*** MATERIAL FOR THIS TASK Section Begins ***

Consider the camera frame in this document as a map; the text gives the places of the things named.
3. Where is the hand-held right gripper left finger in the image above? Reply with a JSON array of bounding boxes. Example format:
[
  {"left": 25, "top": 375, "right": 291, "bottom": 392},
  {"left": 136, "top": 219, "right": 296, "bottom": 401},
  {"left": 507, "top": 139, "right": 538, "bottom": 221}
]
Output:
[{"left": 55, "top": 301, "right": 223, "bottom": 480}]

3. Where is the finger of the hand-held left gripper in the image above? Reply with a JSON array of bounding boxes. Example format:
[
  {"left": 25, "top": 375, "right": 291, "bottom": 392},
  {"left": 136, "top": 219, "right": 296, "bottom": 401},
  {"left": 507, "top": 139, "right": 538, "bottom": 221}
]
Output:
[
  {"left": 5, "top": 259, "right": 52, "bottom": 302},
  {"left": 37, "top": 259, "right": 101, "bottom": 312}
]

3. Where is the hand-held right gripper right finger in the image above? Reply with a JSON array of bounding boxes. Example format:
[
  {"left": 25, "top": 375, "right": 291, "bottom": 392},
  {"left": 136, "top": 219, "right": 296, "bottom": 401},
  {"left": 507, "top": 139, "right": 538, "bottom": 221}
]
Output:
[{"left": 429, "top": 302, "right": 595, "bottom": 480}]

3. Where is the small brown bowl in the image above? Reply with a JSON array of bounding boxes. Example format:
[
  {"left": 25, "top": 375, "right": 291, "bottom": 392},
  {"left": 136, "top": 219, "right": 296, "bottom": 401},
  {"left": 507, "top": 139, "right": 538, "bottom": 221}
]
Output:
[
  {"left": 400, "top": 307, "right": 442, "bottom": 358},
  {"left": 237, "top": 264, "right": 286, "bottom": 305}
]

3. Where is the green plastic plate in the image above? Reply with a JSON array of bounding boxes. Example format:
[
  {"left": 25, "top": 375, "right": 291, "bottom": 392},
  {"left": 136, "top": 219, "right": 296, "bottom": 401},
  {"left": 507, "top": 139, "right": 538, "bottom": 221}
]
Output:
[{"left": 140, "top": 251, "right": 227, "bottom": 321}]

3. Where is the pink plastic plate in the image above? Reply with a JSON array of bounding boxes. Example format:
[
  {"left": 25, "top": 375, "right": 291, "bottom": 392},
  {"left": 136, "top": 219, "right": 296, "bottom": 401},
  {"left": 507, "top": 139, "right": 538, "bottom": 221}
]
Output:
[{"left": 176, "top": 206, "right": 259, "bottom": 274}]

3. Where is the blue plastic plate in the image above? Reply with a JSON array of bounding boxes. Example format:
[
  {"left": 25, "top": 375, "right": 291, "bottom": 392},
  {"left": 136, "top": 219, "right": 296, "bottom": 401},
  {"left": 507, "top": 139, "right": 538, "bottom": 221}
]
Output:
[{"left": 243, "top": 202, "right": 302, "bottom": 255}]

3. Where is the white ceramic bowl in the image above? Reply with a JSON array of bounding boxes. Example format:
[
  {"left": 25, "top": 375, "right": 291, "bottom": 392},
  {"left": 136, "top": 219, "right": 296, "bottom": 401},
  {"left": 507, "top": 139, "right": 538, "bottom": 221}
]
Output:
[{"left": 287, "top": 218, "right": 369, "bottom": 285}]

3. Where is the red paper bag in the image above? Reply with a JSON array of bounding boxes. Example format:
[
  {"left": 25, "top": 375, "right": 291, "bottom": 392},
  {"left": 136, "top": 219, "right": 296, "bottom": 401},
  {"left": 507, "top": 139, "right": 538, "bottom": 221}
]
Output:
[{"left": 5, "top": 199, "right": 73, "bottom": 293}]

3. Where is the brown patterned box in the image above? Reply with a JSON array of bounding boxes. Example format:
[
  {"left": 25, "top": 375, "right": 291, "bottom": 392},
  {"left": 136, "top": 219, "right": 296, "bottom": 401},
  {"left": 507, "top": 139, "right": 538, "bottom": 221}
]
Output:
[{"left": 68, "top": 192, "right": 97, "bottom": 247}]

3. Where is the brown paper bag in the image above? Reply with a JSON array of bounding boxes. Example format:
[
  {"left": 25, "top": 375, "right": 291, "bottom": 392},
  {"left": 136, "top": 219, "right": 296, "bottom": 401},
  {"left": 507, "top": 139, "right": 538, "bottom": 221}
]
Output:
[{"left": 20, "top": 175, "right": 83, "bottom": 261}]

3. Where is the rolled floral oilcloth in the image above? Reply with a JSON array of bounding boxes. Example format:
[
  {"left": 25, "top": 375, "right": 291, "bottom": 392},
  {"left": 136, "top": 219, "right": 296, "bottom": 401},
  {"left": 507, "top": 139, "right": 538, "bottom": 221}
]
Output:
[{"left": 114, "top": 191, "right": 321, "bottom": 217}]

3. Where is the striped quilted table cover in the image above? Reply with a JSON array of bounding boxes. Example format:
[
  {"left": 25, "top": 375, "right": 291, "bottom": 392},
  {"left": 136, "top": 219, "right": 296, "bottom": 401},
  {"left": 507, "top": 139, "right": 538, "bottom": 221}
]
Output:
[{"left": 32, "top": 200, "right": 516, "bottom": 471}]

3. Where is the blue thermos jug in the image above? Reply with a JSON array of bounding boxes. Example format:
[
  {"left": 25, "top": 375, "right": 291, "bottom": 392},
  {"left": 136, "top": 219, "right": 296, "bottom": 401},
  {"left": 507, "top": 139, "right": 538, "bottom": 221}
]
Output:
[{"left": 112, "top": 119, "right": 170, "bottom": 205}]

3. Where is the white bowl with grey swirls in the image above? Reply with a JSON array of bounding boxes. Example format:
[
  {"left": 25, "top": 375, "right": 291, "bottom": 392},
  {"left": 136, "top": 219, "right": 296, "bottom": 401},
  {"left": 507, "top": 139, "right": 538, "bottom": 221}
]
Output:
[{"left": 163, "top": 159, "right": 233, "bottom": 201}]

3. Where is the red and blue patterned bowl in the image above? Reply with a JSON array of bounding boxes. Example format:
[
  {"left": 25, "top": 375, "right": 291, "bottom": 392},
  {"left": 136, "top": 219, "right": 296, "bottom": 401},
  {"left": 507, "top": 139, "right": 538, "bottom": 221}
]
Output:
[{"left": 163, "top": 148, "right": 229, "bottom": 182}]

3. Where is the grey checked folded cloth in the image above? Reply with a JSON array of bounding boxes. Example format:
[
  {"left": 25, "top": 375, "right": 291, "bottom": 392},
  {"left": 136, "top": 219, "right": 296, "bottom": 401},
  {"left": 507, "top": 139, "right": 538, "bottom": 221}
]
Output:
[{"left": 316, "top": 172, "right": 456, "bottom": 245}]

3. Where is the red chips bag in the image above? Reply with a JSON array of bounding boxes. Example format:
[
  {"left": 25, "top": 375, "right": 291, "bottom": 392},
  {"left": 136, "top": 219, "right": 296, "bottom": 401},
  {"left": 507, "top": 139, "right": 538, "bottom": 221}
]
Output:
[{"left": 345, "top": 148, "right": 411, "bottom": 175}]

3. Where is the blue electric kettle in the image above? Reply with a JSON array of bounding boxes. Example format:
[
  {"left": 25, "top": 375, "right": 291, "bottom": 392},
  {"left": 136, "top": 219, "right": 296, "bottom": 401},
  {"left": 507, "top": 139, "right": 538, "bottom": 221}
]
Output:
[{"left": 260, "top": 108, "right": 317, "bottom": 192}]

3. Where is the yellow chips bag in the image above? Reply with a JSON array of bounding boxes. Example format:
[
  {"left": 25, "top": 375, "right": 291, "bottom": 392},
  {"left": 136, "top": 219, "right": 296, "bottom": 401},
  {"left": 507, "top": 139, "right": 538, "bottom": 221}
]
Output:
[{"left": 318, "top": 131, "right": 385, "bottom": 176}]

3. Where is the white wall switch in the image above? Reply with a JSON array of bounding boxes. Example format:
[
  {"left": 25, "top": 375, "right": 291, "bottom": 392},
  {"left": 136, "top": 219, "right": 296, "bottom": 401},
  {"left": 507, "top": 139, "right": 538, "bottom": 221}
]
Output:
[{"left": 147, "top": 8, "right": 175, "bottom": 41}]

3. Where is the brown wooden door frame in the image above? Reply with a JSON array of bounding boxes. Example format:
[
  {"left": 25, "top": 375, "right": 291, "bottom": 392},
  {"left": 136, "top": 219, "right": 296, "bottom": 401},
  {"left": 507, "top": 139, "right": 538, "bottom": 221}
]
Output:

*** MATERIAL FOR THIS TASK Section Ends ***

▸ TASK REQUIREMENTS
Across the material, report every line that has the word "plastic".

▸ EXERCISE OUTPUT
3. Where is the green plastic plate in the image above? Reply with a JSON array of bounding boxes. Example format:
3. Where is the pink plastic plate in the image above? Reply with a JSON array of bounding boxes. Example format:
3. Where is the blue plastic plate in the image above? Reply with a JSON array of bounding boxes. Example format:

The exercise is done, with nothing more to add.